6)A condition d’avoir accompli au moins dix années de service depuis la dernière date d’engagement, à temps plein ou à temps partiel, l’employé de la carrière de l’ingénieur technicien engagé à l’Administration des Ponts et Chaussées à partir du 1er avril 1999 est admissible à la carrière de l’ingénieur technicien. Etant donné qu’il avait réussi aux examens d’admission définitive et de promotion de la carrière de l’ingénieur technicien en 1984 et en 1987 lors de son occupation auprès du service de l’énergie de l’Etat, il est dispensé de ces examens à l’Administration des Ponts et Chaussées ainsi que de l’examen de la carrière organisé pour les employés de la carrière de l’ingénieur technicien, à condition de réussir à l’examen spécial dont l’organisation et la matière sont déterminées par règlement grand-ducal. Les années passées au service de l’Administration des Ponts et Chaussées lui sont bonifiées comme périodes de service intégrales pour le calcul du traitement.
Pour la fixation de la carrière, à condition d’avoir réussi à l’examen spécial précité, il est admis que la nomination définitive au grade 9 a eu lieu le 1er avril 2000, au grade 10 le 1er avril 2003 et au grade 11 le 1er avril 2006. Les promotions supérieures au grade 11 qui se feront hors cadre, seront opérées par référence à l’examen de promotion de la carrière de l’ingénieur technicien qui a eu lieu à l’Administration des Ponts et Chaussées en date des 14, 15 et 16 juillet 2003.
7)A condition d’avoir accompli au moins dix années de service, à temps plein ou à temps partiel et d’avoir réussi à l’examen de carrière, l’employé de la carrière de l’ingénieur technicien engagé à l’Administration des Ponts et Chaussées à partir du 1er mai 2002 est admissible à la carrière de l’ingénieur technicien. Il est dispensé de l’examen d’admission au stage, de l’examen d’admission définitive et de l’examen de promotion, à condition de réussir à l’examen spécial dont l’organisation et la matière sont déterminées par règlement grand-ducal.

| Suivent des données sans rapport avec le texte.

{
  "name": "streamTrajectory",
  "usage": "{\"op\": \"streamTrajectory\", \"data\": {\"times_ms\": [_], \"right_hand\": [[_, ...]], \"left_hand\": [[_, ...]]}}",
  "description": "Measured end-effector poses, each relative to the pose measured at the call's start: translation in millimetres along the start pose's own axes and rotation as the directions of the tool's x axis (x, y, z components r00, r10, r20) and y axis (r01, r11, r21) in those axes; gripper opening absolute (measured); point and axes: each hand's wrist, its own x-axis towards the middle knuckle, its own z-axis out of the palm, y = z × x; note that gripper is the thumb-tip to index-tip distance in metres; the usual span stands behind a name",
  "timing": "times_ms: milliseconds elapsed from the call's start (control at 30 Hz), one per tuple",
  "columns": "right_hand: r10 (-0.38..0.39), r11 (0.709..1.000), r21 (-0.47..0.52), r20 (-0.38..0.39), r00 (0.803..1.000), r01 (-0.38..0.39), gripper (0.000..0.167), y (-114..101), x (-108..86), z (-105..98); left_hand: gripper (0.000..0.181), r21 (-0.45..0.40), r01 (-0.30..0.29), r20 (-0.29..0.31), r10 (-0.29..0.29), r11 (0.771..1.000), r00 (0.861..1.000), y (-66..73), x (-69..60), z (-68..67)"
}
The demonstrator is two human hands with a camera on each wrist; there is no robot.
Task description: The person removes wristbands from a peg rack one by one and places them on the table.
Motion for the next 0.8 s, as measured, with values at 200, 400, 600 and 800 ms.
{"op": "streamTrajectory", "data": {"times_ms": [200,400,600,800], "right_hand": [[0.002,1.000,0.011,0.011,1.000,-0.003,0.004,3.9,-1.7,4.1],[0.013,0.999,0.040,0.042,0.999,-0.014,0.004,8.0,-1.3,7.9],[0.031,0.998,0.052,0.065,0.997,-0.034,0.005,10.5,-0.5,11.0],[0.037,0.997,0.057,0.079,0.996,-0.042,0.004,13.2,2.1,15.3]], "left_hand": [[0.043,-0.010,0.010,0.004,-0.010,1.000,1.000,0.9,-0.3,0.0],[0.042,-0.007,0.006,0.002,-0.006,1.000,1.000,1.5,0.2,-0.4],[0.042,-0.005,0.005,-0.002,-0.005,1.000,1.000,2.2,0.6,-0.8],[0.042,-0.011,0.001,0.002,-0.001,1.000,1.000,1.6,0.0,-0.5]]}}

Pour la fixation de la carrière, à condition d’avoir réussi à l’examen spécial précité, il est admis que la nomination définitive au grade 9 a eu lieu le 1er mai 2003, au grade 10 le 1er mai 2006 et au grade 11 le 1er mai 2009. Les promotions supérieures au grade 11, qui se feront hors cadre, seront opérées par référence à l’examen de promotion de la carrière de l’ingénieur technicien qui a eu lieu à l’Administration des Ponts et Chaussées en date des 4, 5 et 6 décembre 2006.
Art. 9.
Le Gouvernement est autorisé à procéder aux engagements de renforcements à titre permanent suivants au profit de l’administration:
Les engagements définitifs au service de l’Etat résultant des dispositions du présent article se font par dépassement de l’effectif total du personnel et en dehors du nombre des engagements de renforcements déterminés dans la loi concernant le budget des recettes et des dépenses de l’Etat pour l’exercice 2010 et dans les lois budgétaires pour les exercices futurs.
Art. 10.
Est abrogée la loi du 15 mai 1974 portant réorganisation de l’Administration des Ponts et Chaussées. Sont aussi abrogées toutes autres dispositions légales ayant trait à l’organisation de l’Administration des Ponts et Chaussées qui sont contraires aux dispositions de la présente loi.